Tony Ward (pictured) is chief executive of Clayton Euro Risk
Regular readers of my blogs will see that I’ve been pretty consistent in views on the robustness of the housing market post-Brexit. In my opinion we were unlikely to suffer a dramatic decline in house prices because of two glaringly obvious reasons: demand continued to outstrip supply and we simply weren’t building enough houses to reduce that gap. I still fundamentally believe this.
Any yet, and yet…
This week, two government interventions have been announced that leave me feeling nervous. First, Chancellor Philip Hammond has confirmed he is to close the Help to Buy mortgage guarantee scheme, which offered state-backed mortgages to those who could afford only a 5% deposit. In a letter to Bank of England governor Mark Carney, Mr Hammond said the scheme had ‘achieved its purpose’ and its closure within the expected timeframe was “unlikely…to affect significantly the provision of finance” to mortgage hunters. Mark Carney responded that the scheme’s closure would not cause lending to dry up: “Given the decreasing usage of the scheme over time, the [Financial Policy] Committee judges that the closure of the scheme would be unlikely, in current market conditions, to affect significantly the provision of finance to prospective mortgagors, including high loan-to-value borrowers.” I’m not so sure.
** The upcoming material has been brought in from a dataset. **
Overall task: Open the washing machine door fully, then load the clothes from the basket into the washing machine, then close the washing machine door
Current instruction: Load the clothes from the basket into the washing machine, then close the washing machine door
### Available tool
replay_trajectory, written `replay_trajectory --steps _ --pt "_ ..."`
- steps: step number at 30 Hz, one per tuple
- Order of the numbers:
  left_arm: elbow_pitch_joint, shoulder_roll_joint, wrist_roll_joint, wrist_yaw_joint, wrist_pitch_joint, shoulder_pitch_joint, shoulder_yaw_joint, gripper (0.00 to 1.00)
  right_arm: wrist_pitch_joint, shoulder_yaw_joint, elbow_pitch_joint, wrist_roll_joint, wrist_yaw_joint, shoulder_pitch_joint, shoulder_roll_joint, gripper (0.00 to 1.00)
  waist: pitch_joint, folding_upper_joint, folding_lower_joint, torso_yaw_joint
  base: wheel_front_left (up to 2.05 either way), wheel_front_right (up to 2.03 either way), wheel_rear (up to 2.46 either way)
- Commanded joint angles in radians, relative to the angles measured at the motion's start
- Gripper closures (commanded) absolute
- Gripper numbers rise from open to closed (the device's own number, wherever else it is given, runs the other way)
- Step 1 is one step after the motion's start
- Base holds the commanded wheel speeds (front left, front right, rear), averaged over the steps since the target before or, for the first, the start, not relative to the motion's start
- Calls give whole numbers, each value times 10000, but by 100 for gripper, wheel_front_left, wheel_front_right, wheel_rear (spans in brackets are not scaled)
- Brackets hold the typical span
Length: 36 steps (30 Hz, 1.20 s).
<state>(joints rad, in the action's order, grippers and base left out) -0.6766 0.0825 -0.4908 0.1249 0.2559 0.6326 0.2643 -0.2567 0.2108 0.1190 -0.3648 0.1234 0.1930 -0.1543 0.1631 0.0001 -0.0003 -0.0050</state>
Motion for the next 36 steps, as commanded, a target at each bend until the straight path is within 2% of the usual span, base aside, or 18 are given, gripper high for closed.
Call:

Bigger housebuilders have confirmed that a considerable slice of their house sales were attributable to the Help to Buy scheme, which was used to buy as much as 50% of their homes last year. So where does that leave them? Will it incentivise them to build the extra 225,000 new homes a year analysts suggest are needed?
The announcement coincides with new figures from AM Trust Moneyfacts that show the number of 95% LTV mortgages has fallen by 16%. So what happens to those first-time buyers who depended so heavily on the scheme? These latest numbers tell us that 185,000 people bought homes with the scheme, 81% of whom (150,000) were first-time buyers. “Our research suggests that more than 5.5 million people think that they will never be able to own a home and while the Help to Buy scheme was not without its problems, its removal could push this figure higher,” said Simon McCulloch of comparison site Comparethemarket.com.
Second are the new regulations being loaded onto the buy-to-let market next year by the Prudential Regulation Authority. Landlords will face tougher stress tests from mortgage lenders. The Bank of England worried that the unregulated lending boom was a threat to the economy, arguing that a sudden sell-off of landlords’ properties in an economic downturn would have a drastic effect on the housing market. Under the changes, banks and specialist buy-to-let lenders will be required to make sure that a landlord could still afford to meet their mortgage repayments if interest rates rose to 5.5% over a minimum of five years. The Bank’s financial regulator will also ask lenders to assess whether a borrower’s monthly rental income from a property is enough to cover their mortgage payments, or whether the landlord has enough of their own money to be able to keep paying the mortgage. This ratio will be 125%. According to Paragon, there are currently some two million private landlords, renting five million properties between them.
I feel the beleaguered buy-to-let market is under fire and these requirements are a step too far. Landlords have already faced a tough year from regulators with the additional 3% surcharge introduced in April and reduced tax relief on mortgage payments from 2017. And where is the evidence that a downturn in the housing market would prompt a sell-off? The number of buy-to-let mortgages in arrears is proportionality a lot lower than residential mortgages. I agree with those brokers who have criticised the changes, arguing that they are an attack on small landlords who may struggle to pass the affordability tests. Simon Collins from John Charcol said: “This feels like the regulator is looking to, if not prosecute, then certainly rein in the buy-to-let market very, very hard.”
Hometrack’s Richard Donnell observed that the regulations would require some landlords to find an additional £35,000 of their own money to receive a mortgage. He said: “That’s a lot of money. If you take it alongside the extra stamp duty costs for buy-to-let and the tax relief changes, then buy-to-let has gone from being a no-brainer investment to forcing people to put more money in and minimise the risk. This may mean a slowdown in the buy-to-let market.”
Hopefully, you can see why I’m concerned. All in all, not a good week for the housing market.